Additionally, the AG’s office said Johnson’s trial would not have ended differently had Mock’s testimony been called into question with “some additional minor crimes.”
“The jury knew that Mock was a repetitive felon,” the office wrote.
‘This one’s for you, Lamar’
Today, Johnson works six days a week as prisoner 516846 at a center for Braille and narration, transcribing for the blind and helping create large print books for the visually-impaired.
If he’s freed, he plans to care for his ailing mother and see the ocean for the first time.

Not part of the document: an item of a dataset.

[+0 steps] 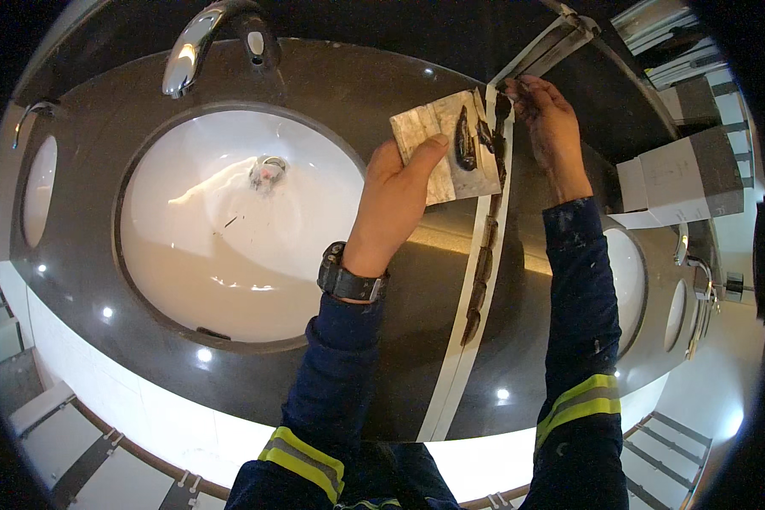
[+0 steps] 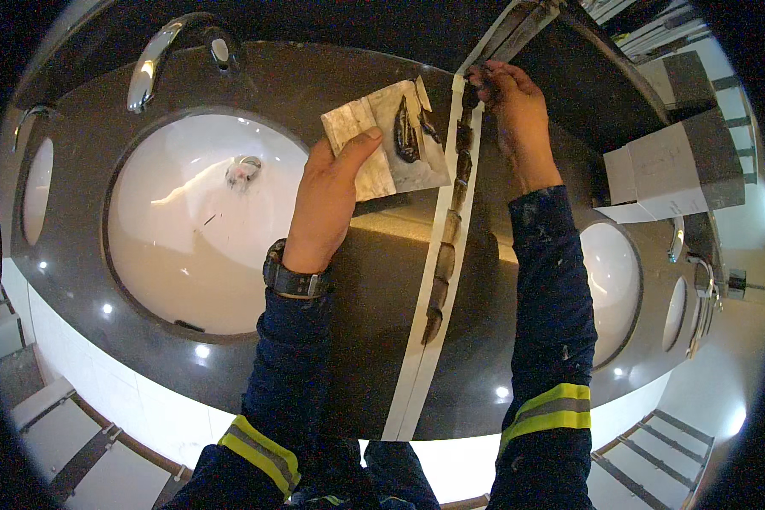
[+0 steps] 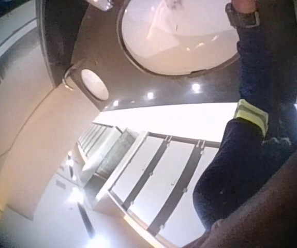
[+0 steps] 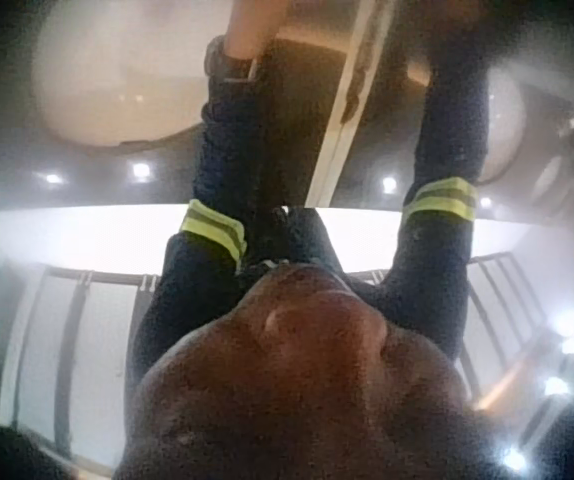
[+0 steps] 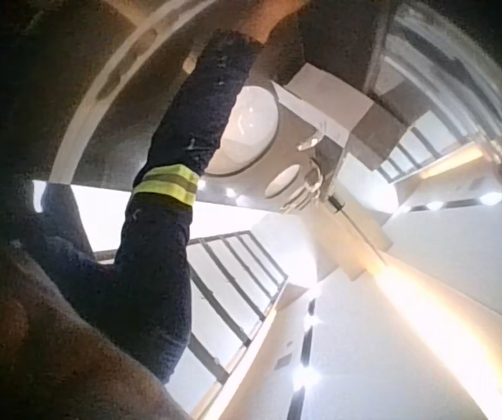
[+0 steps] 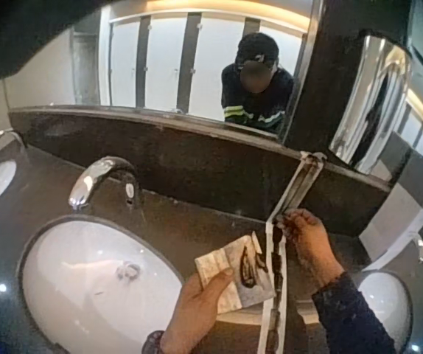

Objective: The person scoops a dark sealant from a putty knife onto a wooden board, then uses the knife to spread the sealant into the seam between two countertop sections in a public restroom. The person repeatedly reloads the knife and continues applying the sealant along the seam.

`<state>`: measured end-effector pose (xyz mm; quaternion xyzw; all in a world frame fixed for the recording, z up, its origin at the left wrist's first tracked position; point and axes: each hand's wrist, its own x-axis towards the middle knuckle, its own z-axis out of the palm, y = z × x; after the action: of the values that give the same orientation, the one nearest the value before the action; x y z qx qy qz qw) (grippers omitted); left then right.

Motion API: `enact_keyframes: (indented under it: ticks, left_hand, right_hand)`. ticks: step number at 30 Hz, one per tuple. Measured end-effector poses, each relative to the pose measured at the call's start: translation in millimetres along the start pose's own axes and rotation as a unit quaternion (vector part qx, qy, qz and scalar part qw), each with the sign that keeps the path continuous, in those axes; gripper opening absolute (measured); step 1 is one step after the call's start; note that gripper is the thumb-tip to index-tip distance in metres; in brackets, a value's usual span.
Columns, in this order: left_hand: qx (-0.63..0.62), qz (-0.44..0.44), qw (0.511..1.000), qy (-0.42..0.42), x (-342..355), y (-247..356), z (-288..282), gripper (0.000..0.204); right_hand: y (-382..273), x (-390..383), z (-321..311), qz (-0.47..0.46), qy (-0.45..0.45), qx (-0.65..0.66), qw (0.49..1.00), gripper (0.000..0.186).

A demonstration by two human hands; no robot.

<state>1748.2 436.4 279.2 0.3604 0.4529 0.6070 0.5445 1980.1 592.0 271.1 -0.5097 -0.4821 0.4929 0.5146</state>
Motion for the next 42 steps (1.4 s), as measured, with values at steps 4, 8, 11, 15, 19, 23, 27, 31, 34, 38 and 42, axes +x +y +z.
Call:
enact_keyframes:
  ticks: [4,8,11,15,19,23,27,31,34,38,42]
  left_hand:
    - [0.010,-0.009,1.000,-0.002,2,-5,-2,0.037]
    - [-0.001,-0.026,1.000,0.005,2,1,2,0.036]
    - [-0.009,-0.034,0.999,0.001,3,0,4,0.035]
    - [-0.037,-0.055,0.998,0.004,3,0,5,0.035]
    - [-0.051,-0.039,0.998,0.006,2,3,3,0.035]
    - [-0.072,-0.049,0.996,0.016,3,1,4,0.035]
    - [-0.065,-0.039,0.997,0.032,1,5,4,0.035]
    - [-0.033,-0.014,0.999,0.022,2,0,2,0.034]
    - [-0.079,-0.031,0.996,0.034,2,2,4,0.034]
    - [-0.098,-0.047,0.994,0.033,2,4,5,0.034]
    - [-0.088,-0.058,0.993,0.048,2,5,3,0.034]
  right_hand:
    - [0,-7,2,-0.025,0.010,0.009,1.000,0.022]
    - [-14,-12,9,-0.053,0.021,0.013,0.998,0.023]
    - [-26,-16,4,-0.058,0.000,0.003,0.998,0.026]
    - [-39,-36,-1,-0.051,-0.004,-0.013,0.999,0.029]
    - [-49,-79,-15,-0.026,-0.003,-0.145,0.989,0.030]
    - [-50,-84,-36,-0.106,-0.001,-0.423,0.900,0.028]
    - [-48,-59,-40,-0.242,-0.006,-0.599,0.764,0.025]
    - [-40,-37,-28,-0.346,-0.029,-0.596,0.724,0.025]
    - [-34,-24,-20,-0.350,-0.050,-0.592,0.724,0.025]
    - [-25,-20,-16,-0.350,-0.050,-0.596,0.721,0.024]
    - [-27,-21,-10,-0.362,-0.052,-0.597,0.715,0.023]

Rodney Lincoln — whose sentence was commuted in 2018 after he presented compelling evidence that he spent 36 years in prison for a St. Louis murder he did not commit — has challenged Johnson to skydive with him. When he jumped out of a plane in September, Lincoln, who is 77, wanted to make sure Johnson was there in spirit. So as he fell toward the earth, his mostly-white beard moving with the air, Lincoln wore a shirt that read, “This one’s for you, Lamar.”
“Lamar Johnson is another example of the flaws of our justice system,” Lincoln told The Star months later. “He’s proven his innocence but yet, no one wants to say, ‘Oops. We made a mistake.’”
As for Mock, he died in October 2000 at age 43 after he drove an SUV off a boat ramp into Longview Lake in southern Jackson County.
Earlier that day, the red 1997 GMC Jimmy had been reported stolen from a Kansas City car dealership about 10 miles away. It was then seen ramming vehicles in a convenience store parking lot along the road leading to the marina. When the SUV went into the lake, witnesses swam toward Mock, but he disappeared for a time under the cold water’s surface. He later died at a hospital.
“He just drove right down into the water,” Capt. Rick McLaughlin said at the time. “We don’t know if it was intentional.”
Mock’s “deadly plunge,” as a headline put it two days later, left the police puzzled.